A state loan will buy the city a year to get it right

After all the huff and puff last week about the possible layoff of police officers and firefighters, and hours of special meetings, there won’t be a single cop or fireman without a job.

A plan to file for bankruptcy was also scrapped, not because that’s still the desired plan of action but because Gov. Jennifer Granholm and her administration said no.

Instead, the city is going to take up the state’s offer for a loan of $2-$3 million, which will allow the city to ride out another year before running out of cash.

You can read more about the details of what the city is going to do in our front page story. Our concern is not about the wisdom of a loan, but why the City Council took hours to talk the issue to death when the only alternative the state was going to allow was asking for a loan.

This council has an awful habit of over-analyzing issues and worse yet, allowing councilmembers to grandstand on issues and pontificate in endless, and pointless, detail.

Enough already.

If the council finds itself adrift in an issue, do this: ask the city manager for his opinion and then follow it. The city manager, after all, is the guy in charge and the person with expertise.

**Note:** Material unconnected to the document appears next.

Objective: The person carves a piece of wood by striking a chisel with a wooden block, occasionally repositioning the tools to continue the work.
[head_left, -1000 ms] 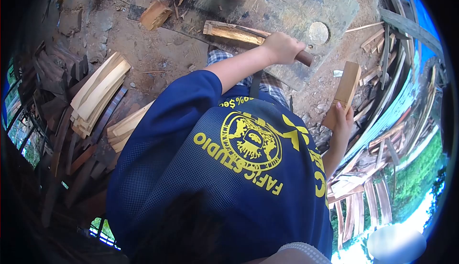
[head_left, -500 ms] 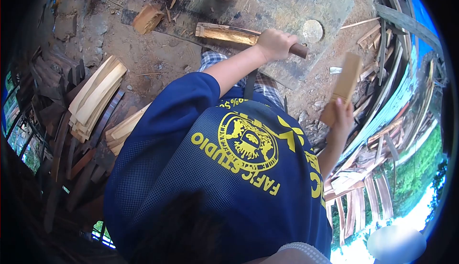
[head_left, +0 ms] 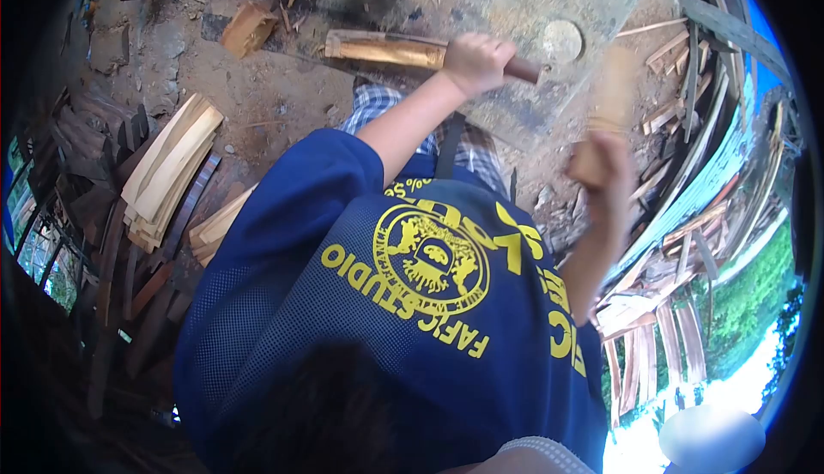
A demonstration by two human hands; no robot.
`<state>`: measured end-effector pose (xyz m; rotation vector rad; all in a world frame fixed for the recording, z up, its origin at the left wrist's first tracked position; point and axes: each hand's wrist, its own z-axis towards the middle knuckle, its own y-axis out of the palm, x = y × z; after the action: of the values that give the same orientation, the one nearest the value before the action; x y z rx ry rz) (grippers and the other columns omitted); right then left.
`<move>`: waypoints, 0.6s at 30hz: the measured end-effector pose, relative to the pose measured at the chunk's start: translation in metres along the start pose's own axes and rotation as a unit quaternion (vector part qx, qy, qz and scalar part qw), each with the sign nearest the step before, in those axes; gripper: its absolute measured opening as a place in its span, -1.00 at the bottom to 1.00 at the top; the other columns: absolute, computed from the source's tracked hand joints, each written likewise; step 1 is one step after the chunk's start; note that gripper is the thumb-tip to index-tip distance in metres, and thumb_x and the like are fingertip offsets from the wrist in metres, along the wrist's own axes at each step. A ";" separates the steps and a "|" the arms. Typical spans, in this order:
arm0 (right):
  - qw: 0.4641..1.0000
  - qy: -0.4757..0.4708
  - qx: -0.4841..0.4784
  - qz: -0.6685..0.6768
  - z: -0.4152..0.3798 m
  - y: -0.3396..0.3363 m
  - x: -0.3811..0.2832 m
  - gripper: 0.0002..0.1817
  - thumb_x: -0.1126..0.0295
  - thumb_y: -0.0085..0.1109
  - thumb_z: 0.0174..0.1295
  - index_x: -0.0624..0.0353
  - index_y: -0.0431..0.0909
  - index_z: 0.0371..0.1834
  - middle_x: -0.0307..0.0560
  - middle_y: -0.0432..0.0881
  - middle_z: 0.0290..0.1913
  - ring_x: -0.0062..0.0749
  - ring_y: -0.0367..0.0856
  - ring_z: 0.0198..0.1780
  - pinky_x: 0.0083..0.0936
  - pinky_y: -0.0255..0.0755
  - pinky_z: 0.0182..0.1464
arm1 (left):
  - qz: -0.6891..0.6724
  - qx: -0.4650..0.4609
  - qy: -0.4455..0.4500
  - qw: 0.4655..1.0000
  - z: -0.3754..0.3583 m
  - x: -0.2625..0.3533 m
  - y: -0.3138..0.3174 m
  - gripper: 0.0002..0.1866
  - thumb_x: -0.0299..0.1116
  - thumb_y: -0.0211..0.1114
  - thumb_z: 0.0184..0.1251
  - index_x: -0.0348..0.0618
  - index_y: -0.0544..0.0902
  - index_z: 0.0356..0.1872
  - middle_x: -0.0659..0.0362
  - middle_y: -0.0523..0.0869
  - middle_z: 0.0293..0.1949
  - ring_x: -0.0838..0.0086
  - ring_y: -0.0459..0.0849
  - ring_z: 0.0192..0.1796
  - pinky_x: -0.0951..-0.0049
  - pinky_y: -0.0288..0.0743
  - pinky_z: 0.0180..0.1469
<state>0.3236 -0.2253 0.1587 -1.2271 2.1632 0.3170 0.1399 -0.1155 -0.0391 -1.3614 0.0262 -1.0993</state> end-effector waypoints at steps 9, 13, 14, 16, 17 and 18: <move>0.868 -0.035 0.087 -0.487 0.021 0.066 0.021 -0.60 0.29 0.33 0.21 0.29 0.52 0.02 -0.03 0.64 -0.16 -0.42 0.66 -0.19 -0.48 0.59 -0.16 | 0.019 0.041 -0.038 0.998 0.013 -0.003 0.003 -0.84 -0.26 0.43 -0.21 0.12 0.61 -0.54 0.29 0.72 -0.55 0.42 0.74 -0.44 0.41 0.55 -0.38; 0.996 0.037 -0.045 -0.062 0.033 0.039 0.007 -0.63 0.31 0.33 0.21 0.23 0.53 0.01 -0.14 0.58 -0.26 -0.49 0.61 -0.30 -0.56 0.52 -0.29 | 0.038 0.030 -0.049 0.998 0.004 -0.022 -0.010 -0.82 -0.23 0.45 -0.23 0.13 0.61 -0.54 0.31 0.72 -0.55 0.44 0.73 -0.45 0.41 0.54 -0.40; 0.997 -0.012 0.016 -0.069 0.029 0.017 -0.005 -0.67 0.34 0.27 0.24 0.24 0.52 0.02 -0.08 0.61 -0.22 -0.43 0.63 -0.26 -0.56 0.53 -0.25 | 0.037 0.038 -0.047 0.997 0.002 -0.020 -0.008 -0.81 -0.22 0.46 -0.23 0.13 0.61 -0.55 0.31 0.71 -0.56 0.45 0.73 -0.45 0.41 0.54 -0.41; 0.993 -0.095 0.063 0.015 0.014 -0.038 -0.036 -0.64 0.36 0.15 0.33 0.33 0.46 0.11 0.12 0.63 -0.12 -0.29 0.65 -0.16 -0.45 0.57 -0.17 | 0.029 0.067 -0.033 0.997 0.001 -0.019 -0.007 -0.82 -0.19 0.46 -0.21 0.13 0.61 -0.57 0.32 0.71 -0.57 0.46 0.73 -0.48 0.43 0.52 -0.42; 0.983 -0.138 0.095 0.074 0.013 -0.069 -0.050 -0.60 0.33 0.10 0.36 0.43 0.41 0.12 0.22 0.60 -0.09 -0.21 0.63 -0.12 -0.37 0.59 -0.13 | 0.029 0.066 -0.033 0.997 0.001 -0.021 -0.007 -0.82 -0.19 0.46 -0.21 0.13 0.61 -0.57 0.32 0.71 -0.57 0.46 0.73 -0.48 0.43 0.52 -0.42; 0.969 -0.173 0.147 0.093 0.004 -0.081 -0.065 -0.54 0.27 0.06 0.38 0.53 0.38 0.10 0.30 0.57 -0.06 -0.12 0.61 -0.07 -0.30 0.59 -0.04 | 0.020 0.072 -0.032 0.997 0.000 -0.020 -0.009 -0.81 -0.18 0.46 -0.21 0.13 0.61 -0.58 0.32 0.71 -0.58 0.46 0.72 -0.48 0.43 0.52 -0.42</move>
<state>0.4170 -0.2220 0.2035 -0.7447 1.9377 0.2552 0.1238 -0.1017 -0.0434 -1.2605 -0.0716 -1.0035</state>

Stop wasting the public’s time and more important, stop scaring public employees with talk of massive layoffs if that is not truly an option being considered.

But having said that, our public employees – most notably firefighters and police officers — are going to have to rethink their position on not allowing the city to switch over to a less expensive health insurance plan. That cost is killing the city.

The loan indeed will only buy a certain amount of time. This issue over health insurance costs won’t go away.

And also not going away is the ability of Hamtramck to continue maintaining its own independent police and fire departments. There is serious talk that Gov.-Elect Rick Snyder is going to make drastic cuts in the state revenue that is distributed to cities.

Hamtramck bought itself a year to think this through. Maybe by then economic reality will sink in with our police and firefighters.